September 10th, 2008 · 7 Comments · Good, Nutrition

Am I a Hardgainer?
Photo by yatta

Stay away from store bought weight gainer and meal replacement shakes.  Trust me you’ll thank me later on.  When I first started my mass gain journey several years ago one of the first supplements I bought was something called Mammoth 2500.  This weight gainer was designed to help supplement my diet by adding an extra 2500 calories.  The sales representative did a good job of pitching this product and like a jackass I gave him $50 dollars and ran home with a big smile on my face.  After taking one normal severing I immediately felt sick and spent the rest of the afternoon shitting my spleen out (Trust me that was the nicest way I could put it).  To say the least it was not a positive experience.
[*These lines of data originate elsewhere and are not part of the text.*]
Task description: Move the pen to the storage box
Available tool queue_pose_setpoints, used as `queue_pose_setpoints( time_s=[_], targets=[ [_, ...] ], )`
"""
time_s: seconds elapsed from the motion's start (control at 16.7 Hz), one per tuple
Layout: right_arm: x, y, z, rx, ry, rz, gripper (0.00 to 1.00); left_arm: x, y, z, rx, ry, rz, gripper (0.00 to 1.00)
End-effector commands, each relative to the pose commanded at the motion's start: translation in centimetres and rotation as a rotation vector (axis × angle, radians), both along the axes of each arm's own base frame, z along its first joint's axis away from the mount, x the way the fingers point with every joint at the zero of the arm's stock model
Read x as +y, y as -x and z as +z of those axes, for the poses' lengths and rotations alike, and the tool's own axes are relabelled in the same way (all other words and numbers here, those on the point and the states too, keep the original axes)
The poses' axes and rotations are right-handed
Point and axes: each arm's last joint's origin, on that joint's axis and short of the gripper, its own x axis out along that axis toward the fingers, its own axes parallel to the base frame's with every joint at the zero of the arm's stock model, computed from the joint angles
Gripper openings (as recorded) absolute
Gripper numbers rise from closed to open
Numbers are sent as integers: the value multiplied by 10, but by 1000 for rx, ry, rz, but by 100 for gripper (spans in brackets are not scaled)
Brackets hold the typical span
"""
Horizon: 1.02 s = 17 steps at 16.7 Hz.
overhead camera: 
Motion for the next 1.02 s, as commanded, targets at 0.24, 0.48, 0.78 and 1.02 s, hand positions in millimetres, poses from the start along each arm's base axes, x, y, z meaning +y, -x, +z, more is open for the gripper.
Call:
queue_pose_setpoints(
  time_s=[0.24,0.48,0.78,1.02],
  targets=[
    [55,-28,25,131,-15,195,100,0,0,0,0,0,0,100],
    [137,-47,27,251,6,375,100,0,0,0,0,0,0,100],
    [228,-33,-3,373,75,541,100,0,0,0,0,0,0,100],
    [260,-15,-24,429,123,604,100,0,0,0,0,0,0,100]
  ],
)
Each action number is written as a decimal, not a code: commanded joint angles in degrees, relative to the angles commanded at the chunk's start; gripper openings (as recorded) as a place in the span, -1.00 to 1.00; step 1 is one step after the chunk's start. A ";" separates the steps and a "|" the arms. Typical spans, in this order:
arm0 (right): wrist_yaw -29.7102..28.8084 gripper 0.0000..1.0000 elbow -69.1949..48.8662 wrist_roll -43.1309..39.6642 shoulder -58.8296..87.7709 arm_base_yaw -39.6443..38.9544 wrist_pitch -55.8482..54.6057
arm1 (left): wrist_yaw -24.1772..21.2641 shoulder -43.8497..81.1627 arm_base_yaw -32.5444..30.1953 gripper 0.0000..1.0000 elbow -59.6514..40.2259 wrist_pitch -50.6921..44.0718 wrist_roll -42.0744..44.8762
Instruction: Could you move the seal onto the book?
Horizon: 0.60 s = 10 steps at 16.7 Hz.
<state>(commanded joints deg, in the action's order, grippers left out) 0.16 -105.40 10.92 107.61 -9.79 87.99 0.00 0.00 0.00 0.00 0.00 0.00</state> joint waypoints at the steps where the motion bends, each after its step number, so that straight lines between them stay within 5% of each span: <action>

My bad experience isn’t the real reason why I don’t recommend you take them.  The real reason why I think you should stay away from Meal Replacement and Weight Gainer shakes are

  • They are costly (most of us don’t have the cash to be forking out another 50 -70 dollars)
  • Several Brands of Meal Replacements and Weight Gainers have low quality protein concentrate
  • The majority of them are high in glycemic carbohydrates

I’ve scowered the web, local gyms, and every nutritional book ever made looking for a solid homemade Meal Replacement/Weight Gainer.  Luckily for you I’ve finally found it.  The guys over at Scivation have put together quite an effective recipe for Meal replacement shakes.  It’s great because

  • It’s cheap
  • Easy to make
  • Somewhat affordable
  • Easy to Adjust to meet you caloric needs

The Ingredients you’ll need are:

  • Whey Protien Powder
  • Oatmeal
  • Skim Milk
  • Peanut butter
  • Honey or a Banana

The Macronutrient ratio is roughly 50% carbohydrates 30% proteins and 20% fats.  If you have a busy life style or just don’t have time to eat a whole meal I would highly suggest that you look into using the Meal Replacement.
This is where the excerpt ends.